Agência de rating pondera, no entanto, que o governo tem percebido o erro e que, em função disso, trabalha para elevar investimentos

Ricardo Leopoldo, da Agência Estado,

31 de julho de 2013 | 18h39

SÃO PAULO - A Standard and Poor's aponta em relatório divulgado nesta quarta-feira, 31, que o estímulo da economia baseado em políticas fiscais pode gerar um aumento da dívida do governo, de tal forma que se tornaria "inconsistente" com rating atual do País.

"Dado que o Brasil já tem uma limitada flexibilidade fiscal, uma estratégia que se baseia em políticas fiscais (incluindo políticas para fiscais baseadas em empréstimos de bancos públicos) para exercer um papel contracíclico mais ambicioso poderia aumentar a dívida pública de tal maneira que se tornaria inconsistente com nosso rating atual", traz o documento.

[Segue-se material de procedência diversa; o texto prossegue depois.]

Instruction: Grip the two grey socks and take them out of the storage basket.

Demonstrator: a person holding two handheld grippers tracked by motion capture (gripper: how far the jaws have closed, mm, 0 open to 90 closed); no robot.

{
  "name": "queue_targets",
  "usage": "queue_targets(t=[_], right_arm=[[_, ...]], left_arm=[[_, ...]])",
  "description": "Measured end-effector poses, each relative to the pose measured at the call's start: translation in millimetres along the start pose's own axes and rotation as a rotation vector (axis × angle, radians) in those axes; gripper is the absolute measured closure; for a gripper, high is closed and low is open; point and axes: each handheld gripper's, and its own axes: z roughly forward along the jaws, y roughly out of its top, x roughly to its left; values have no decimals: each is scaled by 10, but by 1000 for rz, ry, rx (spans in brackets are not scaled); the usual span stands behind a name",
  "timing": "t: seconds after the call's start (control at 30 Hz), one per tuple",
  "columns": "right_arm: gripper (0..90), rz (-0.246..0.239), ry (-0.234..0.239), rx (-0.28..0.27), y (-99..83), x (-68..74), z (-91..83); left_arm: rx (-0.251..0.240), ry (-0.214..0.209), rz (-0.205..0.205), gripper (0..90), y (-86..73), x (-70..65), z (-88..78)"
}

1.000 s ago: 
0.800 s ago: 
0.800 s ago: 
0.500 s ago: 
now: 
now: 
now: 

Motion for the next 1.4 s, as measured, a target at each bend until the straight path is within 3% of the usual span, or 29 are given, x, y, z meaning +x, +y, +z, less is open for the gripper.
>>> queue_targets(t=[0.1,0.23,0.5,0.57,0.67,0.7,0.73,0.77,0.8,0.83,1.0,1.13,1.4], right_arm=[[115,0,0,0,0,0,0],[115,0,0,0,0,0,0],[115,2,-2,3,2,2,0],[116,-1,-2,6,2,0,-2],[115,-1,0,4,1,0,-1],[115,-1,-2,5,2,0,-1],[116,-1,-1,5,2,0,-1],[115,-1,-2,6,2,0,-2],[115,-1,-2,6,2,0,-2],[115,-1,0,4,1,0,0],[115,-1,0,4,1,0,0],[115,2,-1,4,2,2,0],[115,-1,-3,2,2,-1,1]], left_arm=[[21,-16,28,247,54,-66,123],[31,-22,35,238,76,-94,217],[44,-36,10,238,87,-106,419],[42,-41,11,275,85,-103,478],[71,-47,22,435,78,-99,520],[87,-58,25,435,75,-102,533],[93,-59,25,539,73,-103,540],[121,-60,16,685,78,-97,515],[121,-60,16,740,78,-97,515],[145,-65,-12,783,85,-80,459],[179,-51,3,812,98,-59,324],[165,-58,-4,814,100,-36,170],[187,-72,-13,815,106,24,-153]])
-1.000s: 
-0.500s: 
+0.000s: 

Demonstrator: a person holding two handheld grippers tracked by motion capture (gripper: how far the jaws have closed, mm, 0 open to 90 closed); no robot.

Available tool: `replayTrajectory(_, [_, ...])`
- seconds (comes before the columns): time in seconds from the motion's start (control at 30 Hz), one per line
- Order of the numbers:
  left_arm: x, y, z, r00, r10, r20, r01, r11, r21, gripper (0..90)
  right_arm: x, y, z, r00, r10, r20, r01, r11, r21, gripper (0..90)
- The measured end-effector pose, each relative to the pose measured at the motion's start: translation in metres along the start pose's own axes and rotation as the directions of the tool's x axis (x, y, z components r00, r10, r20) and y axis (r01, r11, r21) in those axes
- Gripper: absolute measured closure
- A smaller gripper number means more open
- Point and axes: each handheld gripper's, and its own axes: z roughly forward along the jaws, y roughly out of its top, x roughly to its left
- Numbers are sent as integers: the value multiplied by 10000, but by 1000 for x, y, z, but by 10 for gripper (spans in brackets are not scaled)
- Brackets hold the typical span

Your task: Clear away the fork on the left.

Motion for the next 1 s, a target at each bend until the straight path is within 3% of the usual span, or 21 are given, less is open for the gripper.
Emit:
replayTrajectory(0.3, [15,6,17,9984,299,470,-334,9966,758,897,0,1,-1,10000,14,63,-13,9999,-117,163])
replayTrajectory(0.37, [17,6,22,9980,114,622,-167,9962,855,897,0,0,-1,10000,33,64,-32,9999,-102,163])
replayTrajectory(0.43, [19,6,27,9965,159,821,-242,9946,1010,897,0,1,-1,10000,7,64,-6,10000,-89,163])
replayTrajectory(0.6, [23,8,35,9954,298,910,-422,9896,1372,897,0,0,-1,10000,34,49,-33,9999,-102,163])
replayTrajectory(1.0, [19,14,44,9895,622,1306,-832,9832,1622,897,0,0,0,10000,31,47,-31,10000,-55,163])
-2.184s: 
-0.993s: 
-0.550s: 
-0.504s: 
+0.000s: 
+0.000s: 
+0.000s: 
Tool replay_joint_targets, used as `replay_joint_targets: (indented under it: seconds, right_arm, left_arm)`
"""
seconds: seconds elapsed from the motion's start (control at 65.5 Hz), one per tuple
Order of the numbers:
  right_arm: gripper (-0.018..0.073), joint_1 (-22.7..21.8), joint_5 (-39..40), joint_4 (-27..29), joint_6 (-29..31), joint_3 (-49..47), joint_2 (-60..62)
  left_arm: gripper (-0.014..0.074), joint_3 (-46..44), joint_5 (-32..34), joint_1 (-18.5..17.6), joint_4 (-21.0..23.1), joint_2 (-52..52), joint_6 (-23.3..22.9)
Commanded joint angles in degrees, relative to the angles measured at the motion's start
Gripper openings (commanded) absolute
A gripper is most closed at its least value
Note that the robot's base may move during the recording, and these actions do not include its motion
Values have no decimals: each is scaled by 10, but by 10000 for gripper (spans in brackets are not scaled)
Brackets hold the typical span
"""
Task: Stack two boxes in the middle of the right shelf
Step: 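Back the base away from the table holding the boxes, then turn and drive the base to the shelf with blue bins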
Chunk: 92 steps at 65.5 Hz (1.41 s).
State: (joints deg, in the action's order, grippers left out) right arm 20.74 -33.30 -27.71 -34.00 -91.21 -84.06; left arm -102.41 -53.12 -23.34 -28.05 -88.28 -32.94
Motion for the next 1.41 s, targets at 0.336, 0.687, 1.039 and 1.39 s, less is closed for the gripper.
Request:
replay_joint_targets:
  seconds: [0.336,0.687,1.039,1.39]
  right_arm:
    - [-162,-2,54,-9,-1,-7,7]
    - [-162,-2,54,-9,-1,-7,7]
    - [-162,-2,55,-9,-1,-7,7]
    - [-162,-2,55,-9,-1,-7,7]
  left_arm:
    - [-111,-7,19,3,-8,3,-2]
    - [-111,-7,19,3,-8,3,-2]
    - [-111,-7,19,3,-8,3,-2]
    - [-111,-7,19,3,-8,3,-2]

Contudo, a agência de rating pondera que o governo tem percebido que o uso exclusivo das políticas fiscais para elevar o PIB tem restrições. E, em função disso, o Poder Executivo está trabalhando para elevar os investimentos no País, sobretudo os oriundos do setor privado.

"No entanto, o investimento doméstico (originário basicamente do setor privado) tem subido somente de forma modesta em comparação ao período no qual o Brasil tinha um rating especulativo (BB+ ou menos).

"A abordagem ambígua e errática do governo em direção ao setor privado nos anos recentes não conseguiu elevar os investimentos", destacou a S&P no relatório "Brasil enfrenta antigos e novos desafios no caminho para o crescimento econômico sustentável".